> **Exercise brief**:
Show all lines of the listing that hold the word "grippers".
= = =
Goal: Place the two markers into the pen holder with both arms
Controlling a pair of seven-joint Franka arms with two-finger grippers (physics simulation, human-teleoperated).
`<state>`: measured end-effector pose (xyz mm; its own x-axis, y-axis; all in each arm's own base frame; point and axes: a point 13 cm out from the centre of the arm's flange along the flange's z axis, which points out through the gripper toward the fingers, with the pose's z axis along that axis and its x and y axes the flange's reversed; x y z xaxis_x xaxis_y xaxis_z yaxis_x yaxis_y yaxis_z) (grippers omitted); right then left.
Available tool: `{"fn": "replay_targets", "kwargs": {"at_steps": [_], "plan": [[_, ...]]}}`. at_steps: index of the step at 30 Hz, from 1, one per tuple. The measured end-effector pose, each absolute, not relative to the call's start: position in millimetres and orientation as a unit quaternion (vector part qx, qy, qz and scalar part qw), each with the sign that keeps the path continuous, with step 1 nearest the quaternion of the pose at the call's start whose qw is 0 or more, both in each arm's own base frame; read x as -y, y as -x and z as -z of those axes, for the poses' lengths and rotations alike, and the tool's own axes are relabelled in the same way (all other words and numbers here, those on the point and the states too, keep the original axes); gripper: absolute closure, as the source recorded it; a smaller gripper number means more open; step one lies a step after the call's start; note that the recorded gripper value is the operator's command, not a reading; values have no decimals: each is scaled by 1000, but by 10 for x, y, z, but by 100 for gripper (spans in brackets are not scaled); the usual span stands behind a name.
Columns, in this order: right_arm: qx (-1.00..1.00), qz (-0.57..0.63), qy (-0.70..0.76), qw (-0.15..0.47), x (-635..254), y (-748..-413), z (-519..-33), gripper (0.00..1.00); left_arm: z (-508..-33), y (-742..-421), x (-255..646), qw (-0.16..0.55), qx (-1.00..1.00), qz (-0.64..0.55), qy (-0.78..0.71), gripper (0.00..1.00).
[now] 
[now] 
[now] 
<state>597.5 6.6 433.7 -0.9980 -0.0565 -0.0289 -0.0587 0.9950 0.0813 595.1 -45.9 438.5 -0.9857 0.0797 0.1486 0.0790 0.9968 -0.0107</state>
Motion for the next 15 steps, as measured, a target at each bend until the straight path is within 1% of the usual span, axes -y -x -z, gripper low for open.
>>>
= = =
> **Written solution**:
Controlling a pair of seven-joint Franka arms with two-finger grippers (physics simulation, human-teleoperated).
`<state>`: measured end-effector pose (xyz mm; its own x-axis, y-axis; all in each arm's own base frame; point and axes: a point 13 cm out from the centre of the arm's flange along the flange's z axis, which points out through the gripper toward the fingers, with the pose's z axis along that axis and its x and y axes the flange's reversed; x y z xaxis_x xaxis_y xaxis_z yaxis_x yaxis_y yaxis_z) (grippers omitted); right then left.

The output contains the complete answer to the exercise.